DIRECTIONS:
The exercise calls for a faithful copy of all the data.

INFORMATION SHOWN:
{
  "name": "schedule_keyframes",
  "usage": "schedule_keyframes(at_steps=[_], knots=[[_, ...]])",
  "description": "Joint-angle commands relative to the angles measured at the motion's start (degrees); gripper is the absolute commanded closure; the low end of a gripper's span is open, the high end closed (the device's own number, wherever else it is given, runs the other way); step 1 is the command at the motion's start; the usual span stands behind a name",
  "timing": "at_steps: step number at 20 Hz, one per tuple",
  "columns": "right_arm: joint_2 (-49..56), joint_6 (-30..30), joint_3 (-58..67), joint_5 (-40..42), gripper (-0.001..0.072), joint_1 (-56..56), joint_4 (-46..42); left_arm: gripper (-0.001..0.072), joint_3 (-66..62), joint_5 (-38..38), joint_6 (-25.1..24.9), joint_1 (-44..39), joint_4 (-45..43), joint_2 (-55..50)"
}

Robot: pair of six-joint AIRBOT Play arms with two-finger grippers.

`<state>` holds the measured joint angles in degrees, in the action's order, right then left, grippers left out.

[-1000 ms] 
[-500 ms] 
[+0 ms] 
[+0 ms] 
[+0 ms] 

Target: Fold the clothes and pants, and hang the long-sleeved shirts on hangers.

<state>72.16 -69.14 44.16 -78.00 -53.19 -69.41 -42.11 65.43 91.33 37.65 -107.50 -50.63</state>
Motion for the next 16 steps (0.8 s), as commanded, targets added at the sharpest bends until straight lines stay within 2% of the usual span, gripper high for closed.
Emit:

FINISHED EXERCISE:
{
  "name": "schedule_keyframes",
  "usage": "schedule_keyframes(at_steps=[_], knots=[[_, ...]])",
  "description": "Joint-angle commands relative to the angles measured at the motion's start (degrees); gripper is the absolute commanded closure; the low end of a gripper's span is open, the high end closed (the device's own number, wherever else it is given, runs the other way); step 1 is the command at the motion's start; the usual span stands behind a name",
  "timing": "at_steps: step number at 20 Hz, one per tuple",
  "columns": "right_arm: joint_2 (-49..56), joint_6 (-30..30), joint_3 (-58..67), joint_5 (-40..42), gripper (-0.001..0.072), joint_1 (-56..56), joint_4 (-46..42); left_arm: gripper (-0.001..0.072), joint_3 (-66..62), joint_5 (-38..38), joint_6 (-25.1..24.9), joint_1 (-44..39), joint_4 (-45..43), joint_2 (-55..50)"
}

Robot: pair of six-joint AIRBOT Play arms with two-finger grippers.

`<state>` holds the measured joint angles in degrees, in the action's order, right then left, grippers left out.

[-1000 ms] 
[-500 ms] 
[+0 ms] 
[+0 ms] 
[+0 ms] 

Target: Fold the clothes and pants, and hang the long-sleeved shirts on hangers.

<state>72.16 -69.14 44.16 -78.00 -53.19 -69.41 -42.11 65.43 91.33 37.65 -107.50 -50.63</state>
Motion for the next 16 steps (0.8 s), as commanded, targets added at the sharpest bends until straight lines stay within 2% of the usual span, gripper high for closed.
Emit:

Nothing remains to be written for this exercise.